### What is being asked
Both the line below containing "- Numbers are" and the line containing "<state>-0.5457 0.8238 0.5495", along with every line between them, should be repeated exactly; no other line belongs in the answer.

==== Dataset entries

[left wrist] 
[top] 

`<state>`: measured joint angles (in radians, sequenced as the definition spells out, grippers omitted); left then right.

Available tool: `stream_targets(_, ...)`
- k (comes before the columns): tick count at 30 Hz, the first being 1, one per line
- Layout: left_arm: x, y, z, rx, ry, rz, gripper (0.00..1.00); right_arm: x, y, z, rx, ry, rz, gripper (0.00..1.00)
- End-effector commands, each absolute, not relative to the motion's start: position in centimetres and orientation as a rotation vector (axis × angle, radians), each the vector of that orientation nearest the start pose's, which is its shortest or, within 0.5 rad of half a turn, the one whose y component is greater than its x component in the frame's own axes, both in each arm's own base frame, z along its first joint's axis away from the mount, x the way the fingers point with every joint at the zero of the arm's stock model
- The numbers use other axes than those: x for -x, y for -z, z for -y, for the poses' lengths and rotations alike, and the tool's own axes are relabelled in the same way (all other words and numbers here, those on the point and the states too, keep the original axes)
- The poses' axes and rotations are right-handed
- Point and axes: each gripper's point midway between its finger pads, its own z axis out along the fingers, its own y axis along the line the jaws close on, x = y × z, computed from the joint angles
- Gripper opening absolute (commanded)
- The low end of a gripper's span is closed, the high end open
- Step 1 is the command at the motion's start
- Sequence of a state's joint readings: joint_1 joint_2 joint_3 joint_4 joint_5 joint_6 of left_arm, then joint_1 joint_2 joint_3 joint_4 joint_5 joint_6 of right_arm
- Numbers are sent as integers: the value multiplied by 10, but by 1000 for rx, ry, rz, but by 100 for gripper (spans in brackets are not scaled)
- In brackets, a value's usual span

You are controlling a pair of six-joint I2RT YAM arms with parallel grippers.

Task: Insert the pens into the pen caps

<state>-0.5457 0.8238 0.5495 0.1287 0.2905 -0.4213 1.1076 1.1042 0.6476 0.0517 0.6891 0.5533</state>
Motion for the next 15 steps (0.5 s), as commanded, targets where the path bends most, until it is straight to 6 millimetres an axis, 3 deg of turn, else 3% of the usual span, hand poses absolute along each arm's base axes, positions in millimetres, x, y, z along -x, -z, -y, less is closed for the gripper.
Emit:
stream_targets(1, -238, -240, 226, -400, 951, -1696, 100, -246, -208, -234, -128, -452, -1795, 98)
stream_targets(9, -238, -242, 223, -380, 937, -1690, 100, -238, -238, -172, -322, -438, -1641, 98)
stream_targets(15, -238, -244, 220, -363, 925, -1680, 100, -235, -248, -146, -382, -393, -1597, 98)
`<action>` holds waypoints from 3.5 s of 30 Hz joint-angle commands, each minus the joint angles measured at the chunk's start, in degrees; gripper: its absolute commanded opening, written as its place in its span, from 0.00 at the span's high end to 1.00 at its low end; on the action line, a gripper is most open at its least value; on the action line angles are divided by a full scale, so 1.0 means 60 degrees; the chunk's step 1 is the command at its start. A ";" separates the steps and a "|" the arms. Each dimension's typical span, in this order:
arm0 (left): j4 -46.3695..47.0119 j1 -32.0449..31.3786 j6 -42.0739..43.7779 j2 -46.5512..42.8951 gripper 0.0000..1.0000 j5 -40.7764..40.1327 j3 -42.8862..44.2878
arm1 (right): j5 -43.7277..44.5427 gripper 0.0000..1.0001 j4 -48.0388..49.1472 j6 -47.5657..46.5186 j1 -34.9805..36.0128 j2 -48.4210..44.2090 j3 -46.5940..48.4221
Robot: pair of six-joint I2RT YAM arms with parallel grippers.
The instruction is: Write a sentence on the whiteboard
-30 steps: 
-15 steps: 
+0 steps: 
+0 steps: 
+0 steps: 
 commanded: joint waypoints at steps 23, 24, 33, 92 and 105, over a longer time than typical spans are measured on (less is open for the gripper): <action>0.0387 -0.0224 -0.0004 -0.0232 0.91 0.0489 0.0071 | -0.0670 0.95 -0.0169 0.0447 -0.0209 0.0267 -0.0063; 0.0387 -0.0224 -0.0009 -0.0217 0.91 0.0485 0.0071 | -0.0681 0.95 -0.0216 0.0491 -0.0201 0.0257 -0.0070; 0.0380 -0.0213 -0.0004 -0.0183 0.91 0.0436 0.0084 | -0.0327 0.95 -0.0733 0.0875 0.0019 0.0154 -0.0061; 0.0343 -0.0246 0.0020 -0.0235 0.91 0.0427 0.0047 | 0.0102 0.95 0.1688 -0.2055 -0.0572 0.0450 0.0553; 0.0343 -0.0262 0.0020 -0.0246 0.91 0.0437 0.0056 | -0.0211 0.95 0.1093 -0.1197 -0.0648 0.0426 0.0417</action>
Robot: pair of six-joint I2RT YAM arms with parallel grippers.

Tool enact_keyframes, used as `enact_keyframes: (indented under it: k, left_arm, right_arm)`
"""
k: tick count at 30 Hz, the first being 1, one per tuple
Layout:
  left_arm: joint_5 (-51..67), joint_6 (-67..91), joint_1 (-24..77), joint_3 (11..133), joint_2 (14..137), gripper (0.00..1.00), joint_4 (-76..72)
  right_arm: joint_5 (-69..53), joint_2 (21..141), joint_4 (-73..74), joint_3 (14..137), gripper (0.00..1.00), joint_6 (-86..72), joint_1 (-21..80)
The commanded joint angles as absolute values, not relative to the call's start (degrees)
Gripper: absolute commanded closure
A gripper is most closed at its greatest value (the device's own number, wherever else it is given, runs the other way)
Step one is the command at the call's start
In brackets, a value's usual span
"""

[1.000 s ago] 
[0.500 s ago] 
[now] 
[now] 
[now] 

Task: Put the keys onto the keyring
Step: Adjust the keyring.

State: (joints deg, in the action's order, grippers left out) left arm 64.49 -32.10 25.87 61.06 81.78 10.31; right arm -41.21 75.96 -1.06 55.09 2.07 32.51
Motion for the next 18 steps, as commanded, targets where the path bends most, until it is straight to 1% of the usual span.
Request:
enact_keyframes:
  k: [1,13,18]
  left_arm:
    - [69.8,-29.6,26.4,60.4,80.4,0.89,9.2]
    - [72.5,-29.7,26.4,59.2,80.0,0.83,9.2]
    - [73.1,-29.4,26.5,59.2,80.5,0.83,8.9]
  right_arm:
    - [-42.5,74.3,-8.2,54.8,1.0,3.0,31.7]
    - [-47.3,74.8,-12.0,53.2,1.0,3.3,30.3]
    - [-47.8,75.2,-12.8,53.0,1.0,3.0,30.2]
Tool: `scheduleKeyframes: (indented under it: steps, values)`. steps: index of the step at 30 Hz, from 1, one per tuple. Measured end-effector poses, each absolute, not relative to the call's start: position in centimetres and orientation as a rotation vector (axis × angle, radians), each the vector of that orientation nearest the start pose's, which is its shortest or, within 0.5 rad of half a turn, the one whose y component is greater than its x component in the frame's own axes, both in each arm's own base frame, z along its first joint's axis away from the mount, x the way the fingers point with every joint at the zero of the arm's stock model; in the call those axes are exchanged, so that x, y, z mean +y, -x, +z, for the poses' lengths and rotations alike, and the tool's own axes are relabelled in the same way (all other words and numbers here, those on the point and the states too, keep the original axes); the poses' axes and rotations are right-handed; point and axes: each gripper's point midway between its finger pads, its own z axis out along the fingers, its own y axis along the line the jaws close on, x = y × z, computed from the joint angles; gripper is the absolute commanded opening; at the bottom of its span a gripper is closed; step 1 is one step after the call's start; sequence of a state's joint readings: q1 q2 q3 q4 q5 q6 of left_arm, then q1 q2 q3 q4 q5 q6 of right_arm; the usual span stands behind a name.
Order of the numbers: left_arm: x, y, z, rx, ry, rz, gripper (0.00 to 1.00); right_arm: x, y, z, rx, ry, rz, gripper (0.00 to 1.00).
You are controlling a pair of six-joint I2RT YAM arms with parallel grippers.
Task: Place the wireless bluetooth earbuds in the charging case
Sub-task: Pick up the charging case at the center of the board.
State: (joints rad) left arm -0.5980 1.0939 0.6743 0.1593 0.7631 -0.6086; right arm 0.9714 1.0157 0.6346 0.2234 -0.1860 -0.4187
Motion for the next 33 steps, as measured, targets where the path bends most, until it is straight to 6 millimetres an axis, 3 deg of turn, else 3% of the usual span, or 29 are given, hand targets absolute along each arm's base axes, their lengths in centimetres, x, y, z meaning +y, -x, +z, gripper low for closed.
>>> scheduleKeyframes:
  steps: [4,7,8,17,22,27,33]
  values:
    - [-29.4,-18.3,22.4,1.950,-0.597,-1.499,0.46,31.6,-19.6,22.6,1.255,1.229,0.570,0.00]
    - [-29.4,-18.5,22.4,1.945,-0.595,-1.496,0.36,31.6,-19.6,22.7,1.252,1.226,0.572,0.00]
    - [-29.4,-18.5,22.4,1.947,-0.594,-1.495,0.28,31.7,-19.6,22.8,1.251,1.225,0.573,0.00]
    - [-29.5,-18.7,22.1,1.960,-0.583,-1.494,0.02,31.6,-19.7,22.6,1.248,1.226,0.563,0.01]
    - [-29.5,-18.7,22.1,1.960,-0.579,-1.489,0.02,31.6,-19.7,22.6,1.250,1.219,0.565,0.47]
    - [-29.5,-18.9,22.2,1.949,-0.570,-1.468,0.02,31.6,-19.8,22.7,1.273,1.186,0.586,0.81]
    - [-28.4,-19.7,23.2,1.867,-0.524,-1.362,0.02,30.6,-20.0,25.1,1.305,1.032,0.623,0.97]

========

### Response area
- Numbers are sent as integers: the value multiplied by 10, but by 1000 for rx, ry, rz, but by 100 for gripper (spans in brackets are not scaled)
- In brackets, a value's usual span

You are controlling a pair of six-joint I2RT YAM arms with parallel grippers.

Task: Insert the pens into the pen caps

<state>-0.5457 0.8238 0.5495 0.1287 0.2905 -0.4213 1.1076 1.1042 0.6476 0.0517 0.6891 0.5533</state>

The answer requires no further additions.